WHAT TO PRODUCE
Give only the number of lines in these records that contain the word "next".
-- DATA SHOWN follows --
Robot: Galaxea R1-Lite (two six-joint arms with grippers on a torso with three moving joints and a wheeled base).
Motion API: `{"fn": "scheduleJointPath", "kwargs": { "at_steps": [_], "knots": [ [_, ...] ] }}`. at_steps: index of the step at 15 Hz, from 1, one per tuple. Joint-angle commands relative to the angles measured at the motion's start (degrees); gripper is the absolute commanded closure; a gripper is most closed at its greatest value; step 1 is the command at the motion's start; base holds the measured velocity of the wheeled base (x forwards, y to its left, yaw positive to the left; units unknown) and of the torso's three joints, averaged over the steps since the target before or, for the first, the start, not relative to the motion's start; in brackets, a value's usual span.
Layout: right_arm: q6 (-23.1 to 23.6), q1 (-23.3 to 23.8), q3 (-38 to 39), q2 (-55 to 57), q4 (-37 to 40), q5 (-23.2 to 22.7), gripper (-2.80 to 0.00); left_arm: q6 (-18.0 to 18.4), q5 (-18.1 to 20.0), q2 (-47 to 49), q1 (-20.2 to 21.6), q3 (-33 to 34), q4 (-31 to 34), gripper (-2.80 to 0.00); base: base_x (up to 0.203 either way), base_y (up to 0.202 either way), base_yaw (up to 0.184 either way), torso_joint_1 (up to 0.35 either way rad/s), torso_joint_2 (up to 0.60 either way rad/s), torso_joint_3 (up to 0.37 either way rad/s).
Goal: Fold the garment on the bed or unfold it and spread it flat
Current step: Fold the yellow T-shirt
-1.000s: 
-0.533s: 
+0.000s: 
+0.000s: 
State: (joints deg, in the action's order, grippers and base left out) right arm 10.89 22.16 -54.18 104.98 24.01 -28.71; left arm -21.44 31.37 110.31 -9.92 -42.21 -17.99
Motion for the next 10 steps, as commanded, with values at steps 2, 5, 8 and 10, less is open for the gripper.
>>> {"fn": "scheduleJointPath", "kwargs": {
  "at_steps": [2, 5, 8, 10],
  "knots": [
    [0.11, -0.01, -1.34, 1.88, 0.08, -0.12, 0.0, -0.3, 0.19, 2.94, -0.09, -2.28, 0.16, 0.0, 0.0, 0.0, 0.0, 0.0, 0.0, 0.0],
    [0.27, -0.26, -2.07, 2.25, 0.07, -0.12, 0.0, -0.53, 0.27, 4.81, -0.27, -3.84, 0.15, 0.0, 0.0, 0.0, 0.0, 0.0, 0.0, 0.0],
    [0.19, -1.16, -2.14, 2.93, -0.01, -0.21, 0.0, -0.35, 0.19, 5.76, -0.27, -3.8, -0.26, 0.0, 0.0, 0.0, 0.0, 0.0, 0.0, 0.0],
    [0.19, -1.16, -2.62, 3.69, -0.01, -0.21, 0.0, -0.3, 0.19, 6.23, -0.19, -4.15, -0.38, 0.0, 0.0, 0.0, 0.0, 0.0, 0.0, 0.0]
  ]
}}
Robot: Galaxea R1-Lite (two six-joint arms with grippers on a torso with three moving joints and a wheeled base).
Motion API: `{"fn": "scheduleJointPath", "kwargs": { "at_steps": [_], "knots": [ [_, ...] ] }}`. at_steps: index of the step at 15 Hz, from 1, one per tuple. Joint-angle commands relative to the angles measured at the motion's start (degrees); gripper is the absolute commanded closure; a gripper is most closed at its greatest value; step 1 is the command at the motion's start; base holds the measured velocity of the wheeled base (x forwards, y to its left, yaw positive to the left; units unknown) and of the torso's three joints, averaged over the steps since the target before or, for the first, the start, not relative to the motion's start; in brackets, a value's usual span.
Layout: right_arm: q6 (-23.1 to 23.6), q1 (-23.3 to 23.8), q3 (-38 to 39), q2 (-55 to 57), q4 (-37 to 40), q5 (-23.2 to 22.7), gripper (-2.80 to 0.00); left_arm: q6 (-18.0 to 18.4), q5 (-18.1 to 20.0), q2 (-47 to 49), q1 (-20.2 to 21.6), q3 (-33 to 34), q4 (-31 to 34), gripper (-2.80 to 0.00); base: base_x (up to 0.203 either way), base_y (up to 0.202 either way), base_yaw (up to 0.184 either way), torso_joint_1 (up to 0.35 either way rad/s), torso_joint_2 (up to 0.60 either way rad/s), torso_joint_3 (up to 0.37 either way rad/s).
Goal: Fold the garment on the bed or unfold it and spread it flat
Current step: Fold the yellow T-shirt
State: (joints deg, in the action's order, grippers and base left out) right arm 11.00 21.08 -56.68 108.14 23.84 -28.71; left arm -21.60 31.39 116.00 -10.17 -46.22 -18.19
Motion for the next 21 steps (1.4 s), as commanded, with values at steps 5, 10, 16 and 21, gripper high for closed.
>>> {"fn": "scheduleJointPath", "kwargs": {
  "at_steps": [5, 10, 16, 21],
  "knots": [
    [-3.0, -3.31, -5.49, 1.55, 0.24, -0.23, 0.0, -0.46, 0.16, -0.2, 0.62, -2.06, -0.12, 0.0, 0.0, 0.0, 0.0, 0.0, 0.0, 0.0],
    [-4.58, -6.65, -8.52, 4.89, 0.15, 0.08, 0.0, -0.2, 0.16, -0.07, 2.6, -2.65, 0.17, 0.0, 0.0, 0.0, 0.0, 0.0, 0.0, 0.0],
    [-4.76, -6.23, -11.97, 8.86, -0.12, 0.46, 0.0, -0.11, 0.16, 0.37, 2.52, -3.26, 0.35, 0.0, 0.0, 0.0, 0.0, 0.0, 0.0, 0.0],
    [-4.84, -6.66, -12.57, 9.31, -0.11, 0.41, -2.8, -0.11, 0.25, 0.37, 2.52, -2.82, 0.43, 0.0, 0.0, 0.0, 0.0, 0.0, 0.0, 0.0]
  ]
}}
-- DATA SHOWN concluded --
TASK OUTPUT
2